De la lave sur Venus ? Cela présage-t-il de la vie sur la planète ?

Par Nassim Terki Publié le 02/06/2024 à 09:54
Planète Venus

Les découvertes récentes révèlent que Vénus, la sœur infernale de la terre, cache sous sa surface brûlante des secrets volcaniques fascinants.

Vénus, la planète au tempérament volcanique, révèle des secrets enfouis depuis des décennies. Des récentes découvertes laissent entrevoir une activité géologique surprenante sous sa surface inhospitalière.

Les entrailles bouillonnantes de Vénus

Vénus, souvent appelée la « jumelle de la terre » en raison de sa masse et de sa taille similaires, se distingue par sa position en tant que deuxième planète la plus proche du Soleil. Avec une température moyenne de 470 °C à sa surface, elle tient le titre de planète la plus chaude du système solaire, surpassant même Mercure de 40 °C.

Son atmosphère est principalement composée de dioxyde de carbone, provoquant des pluies d'acide sulfurique et une pression 92 fois supérieure à celle de la terre. L'exploration de sa surface s'avère difficile en raison de ces conditions extrêmes.

Cependant, une étude menée par le géologue italien Davide Sulcanese de l'Université d'Annunzio, basée sur les données de la sonde spatiale Magellan, révèle que la planète possède un souterrain étonnant. Lancée en direction de Vénus par la NASA en 1989, la sonde Magellan a permis de cartographier la planète dans les années 1990.

Les découvertes de Sulcanese sur le souterrain de Vénus remettent en question notre compréhension de cette planète hostile en surface. Les détails de cette étude ont été publiés dans la prestigieuse revue Nature Astronomy.

En août 1990, la sonde Magellan est devenue la première sonde à capturer des images de l'ensemble de la surface de Vénus. Deux zones en particulier ont attiré l'attention des scientifiques, le flan ouest du Sif Mons, une imposante montagne de 300 km de diamètre et de 2 km de hauteur, ainsi que l'ouest de Niobe Planitia, une vaste plaine sur la planète.

Les images de ces zones, prises en 1990 et 1992, ont révélé des indices sur l'activité volcanique récente de Vénus. En 1994, le voyage de Magellan a pris fin de manière spectaculaire alors que la sonde a été programmée pour plonger profondément dans l'atmosphère de Vénus, brûlant finalement dix heures après son entrée.

Grâce à des données datant de plus de 30 ans, et en analysant les images et les scans radar de Magellan, Sulcanese a observé des modifications significatives dans la zone étudiée, laissant entrevoir des rivières de lave sous la surface de la planète.

Les chercheurs suggèrent que les changements observés sur une cheminée volcanique du flanc ouest du Sif Mons et dans l'ouest de la plaine de Niobé témoignent de nouvelles coulées de lave liées à des activités volcaniques.

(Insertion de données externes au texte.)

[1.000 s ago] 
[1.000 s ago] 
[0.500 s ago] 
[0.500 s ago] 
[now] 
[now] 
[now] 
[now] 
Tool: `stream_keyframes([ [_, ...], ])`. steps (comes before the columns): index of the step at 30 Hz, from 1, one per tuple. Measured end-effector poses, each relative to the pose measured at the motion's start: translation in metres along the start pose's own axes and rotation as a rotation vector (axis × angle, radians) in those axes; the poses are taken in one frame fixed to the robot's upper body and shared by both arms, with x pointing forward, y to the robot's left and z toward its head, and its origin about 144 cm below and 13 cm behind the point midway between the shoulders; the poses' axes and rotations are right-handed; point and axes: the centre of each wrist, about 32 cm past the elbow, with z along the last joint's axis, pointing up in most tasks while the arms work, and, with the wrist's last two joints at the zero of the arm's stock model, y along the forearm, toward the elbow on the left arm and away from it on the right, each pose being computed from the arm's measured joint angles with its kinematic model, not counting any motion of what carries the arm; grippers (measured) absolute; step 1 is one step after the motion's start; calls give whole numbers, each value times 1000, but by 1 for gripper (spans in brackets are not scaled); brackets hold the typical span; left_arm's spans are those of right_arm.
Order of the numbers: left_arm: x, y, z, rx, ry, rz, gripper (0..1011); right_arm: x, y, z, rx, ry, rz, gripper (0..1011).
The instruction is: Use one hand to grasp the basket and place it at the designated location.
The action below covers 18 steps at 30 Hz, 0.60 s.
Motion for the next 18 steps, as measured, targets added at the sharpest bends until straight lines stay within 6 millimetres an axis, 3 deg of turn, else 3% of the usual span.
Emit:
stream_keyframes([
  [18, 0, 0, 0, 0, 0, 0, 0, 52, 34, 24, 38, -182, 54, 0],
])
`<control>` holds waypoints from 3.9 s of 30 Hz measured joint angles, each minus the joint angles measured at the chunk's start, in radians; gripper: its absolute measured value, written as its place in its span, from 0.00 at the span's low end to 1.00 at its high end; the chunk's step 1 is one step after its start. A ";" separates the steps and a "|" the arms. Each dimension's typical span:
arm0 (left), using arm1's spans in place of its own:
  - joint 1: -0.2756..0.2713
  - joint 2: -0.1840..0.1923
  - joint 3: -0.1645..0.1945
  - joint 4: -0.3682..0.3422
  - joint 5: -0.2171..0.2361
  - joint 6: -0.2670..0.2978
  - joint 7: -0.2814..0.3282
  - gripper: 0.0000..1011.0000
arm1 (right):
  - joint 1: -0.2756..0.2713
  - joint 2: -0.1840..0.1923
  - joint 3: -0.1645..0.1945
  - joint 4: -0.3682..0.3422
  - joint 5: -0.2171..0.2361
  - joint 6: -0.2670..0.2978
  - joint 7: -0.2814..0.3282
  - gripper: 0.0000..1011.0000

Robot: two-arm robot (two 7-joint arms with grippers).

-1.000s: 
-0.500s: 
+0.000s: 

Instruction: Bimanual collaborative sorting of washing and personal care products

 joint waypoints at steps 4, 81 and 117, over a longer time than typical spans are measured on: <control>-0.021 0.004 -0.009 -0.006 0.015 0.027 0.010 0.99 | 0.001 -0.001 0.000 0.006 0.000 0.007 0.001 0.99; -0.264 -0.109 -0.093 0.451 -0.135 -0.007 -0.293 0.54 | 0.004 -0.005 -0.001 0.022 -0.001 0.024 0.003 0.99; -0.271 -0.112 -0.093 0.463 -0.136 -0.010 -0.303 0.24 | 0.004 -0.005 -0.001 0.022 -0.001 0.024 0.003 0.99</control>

Ces conclusions rejoignent celles de Robert Herrick de l'université d'Alaska Fairbanks et de Scott Hensley du Jet Propulsion Laboratory de la NASA, qui avaient déjà avancé en mars 2023 que Vénus connaissait une activité volcanique très récente. Leur étude, publiée dans la revue Science, mettait en lumière des transformations rapides sur une cheminée volcanique, soutenant l'idée d'éruptions fréquentes expulsant la lave et le magma de la planète.

Ces révélations pourraient expliquer le caractère hostile de l'atmosphère de Vénus, comme souligné par l'astronome Jonathan Lunine de l'Université de Cornell en 2021, lorsqu'il identifia la présence de phosphine dans cette atmosphère.

Vénus, à la recherche de la vie cachée dans ses volcans et son atmosphère

Ces avancées ont également ravivé les spéculations sur une possible vie microbiologique sur Vénus, une hypothèse suggérée précédemment par l'équipe de Jane Greaves de l'Université de Cardiff. Les récents travaux apportent ainsi de nouvelles perspectives sur la planète énigmatique et alimentent la quête de compréhension de son histoire et de son potentiel géologique.

Des micro-organismes anaérobies pourraient être à l'origine de la présence de phosphine observée sur terre. Les missions DAVINCI en 2029, VERITAS et EnVision en 2031 permettront de compléter les observations réalisées par Magellan dans les années 1990. Ces missions joueront un rôle prépondérant dans la compréhension de la présence de phosphine sur Vénus et pourraient révéler des informations sur la possibilité de vie microbienne dans l'atmosphère de la planète.